Dataset section »
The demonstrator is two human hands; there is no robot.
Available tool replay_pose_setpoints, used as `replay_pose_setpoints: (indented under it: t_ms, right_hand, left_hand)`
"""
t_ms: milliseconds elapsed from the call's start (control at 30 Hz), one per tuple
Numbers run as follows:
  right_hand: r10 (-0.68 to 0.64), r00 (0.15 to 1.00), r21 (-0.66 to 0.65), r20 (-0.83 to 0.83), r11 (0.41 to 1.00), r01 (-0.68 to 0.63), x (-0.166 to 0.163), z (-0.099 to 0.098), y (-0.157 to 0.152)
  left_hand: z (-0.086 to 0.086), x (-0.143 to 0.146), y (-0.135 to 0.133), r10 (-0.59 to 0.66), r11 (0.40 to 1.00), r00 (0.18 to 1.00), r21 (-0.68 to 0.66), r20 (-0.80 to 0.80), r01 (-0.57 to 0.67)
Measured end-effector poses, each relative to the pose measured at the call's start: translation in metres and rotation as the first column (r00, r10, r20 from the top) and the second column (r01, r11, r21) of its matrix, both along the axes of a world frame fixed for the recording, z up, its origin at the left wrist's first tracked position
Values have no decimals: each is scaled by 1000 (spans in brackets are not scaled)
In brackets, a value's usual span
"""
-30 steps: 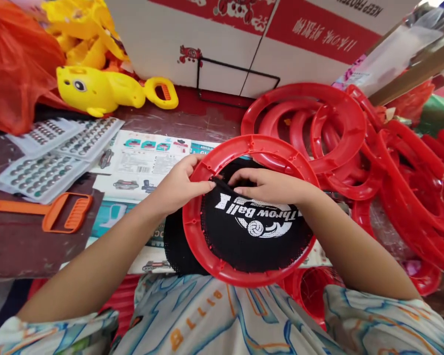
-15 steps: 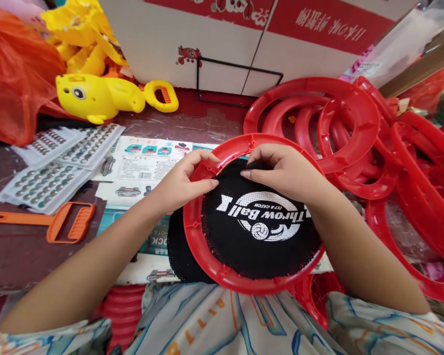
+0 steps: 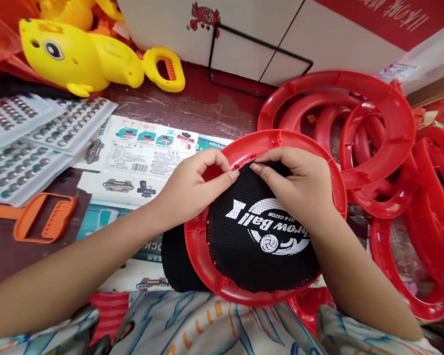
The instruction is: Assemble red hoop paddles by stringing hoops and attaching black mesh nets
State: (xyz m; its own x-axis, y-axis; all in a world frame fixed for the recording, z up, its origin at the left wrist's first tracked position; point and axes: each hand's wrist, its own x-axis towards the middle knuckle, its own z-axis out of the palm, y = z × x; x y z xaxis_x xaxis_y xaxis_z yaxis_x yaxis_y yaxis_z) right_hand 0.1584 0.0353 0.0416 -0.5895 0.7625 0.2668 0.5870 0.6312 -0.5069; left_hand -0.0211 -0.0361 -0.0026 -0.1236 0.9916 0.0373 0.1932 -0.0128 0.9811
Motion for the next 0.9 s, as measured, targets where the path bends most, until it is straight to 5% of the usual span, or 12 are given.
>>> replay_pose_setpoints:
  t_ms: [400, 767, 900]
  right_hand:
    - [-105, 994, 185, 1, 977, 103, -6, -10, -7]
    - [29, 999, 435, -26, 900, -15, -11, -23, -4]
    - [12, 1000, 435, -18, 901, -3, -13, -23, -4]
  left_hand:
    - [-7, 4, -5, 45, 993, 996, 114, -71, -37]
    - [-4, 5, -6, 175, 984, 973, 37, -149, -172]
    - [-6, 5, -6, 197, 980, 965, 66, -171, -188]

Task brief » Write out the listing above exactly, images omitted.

Reply to the exercise »
The demonstrator is two human hands; there is no robot.
Available tool replay_pose_setpoints, used as `replay_pose_setpoints: (indented under it: t_ms, right_hand, left_hand)`
"""
t_ms: milliseconds elapsed from the call's start (control at 30 Hz), one per tuple
Numbers run as follows:
  right_hand: r10 (-0.68 to 0.64), r00 (0.15 to 1.00), r21 (-0.66 to 0.65), r20 (-0.83 to 0.83), r11 (0.41 to 1.00), r01 (-0.68 to 0.63), x (-0.166 to 0.163), z (-0.099 to 0.098), y (-0.157 to 0.152)
  left_hand: z (-0.086 to 0.086), x (-0.143 to 0.146), y (-0.135 to 0.133), r10 (-0.59 to 0.66), r11 (0.40 to 1.00), r00 (0.18 to 1.00), r21 (-0.68 to 0.66), r20 (-0.80 to 0.80), r01 (-0.57 to 0.67)
Measured end-effector poses, each relative to the pose measured at the call's start: translation in metres and rotation as the first column (r00, r10, r20 from the top) and the second column (r01, r11, r21) of its matrix, both along the axes of a world frame fixed for the recording, z up, its origin at the left wrist's first tracked position
Values have no decimals: each is scaled by 1000 (spans in brackets are not scaled)
In brackets, a value's usual span
"""
-30 steps: 
-15 steps: 
+0 steps: 
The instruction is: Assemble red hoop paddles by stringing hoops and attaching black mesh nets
State: (xyz m; its own x-axis, y-axis; all in a world frame fixed for the recording, z up, its origin at the left wrist's first tracked position; point and axes: each hand's wrist, its own x-axis towards the middle knuckle, its own z-axis out of the palm, y = z × x; x y z xaxis_x xaxis_y xaxis_z yaxis_x yaxis_y yaxis_z) right_hand 0.1584 0.0353 0.0416 -0.5895 0.7625 0.2668 0.5870 0.6312 -0.5069; left_hand -0.0211 -0.0361 -0.0026 -0.1236 0.9916 0.0373 0.1932 -0.0128 0.9811
Motion for the next 0.9 s, as measured, targets where the path bends most, until it is straight to 5% of the usual span, or 12 are given.
>>> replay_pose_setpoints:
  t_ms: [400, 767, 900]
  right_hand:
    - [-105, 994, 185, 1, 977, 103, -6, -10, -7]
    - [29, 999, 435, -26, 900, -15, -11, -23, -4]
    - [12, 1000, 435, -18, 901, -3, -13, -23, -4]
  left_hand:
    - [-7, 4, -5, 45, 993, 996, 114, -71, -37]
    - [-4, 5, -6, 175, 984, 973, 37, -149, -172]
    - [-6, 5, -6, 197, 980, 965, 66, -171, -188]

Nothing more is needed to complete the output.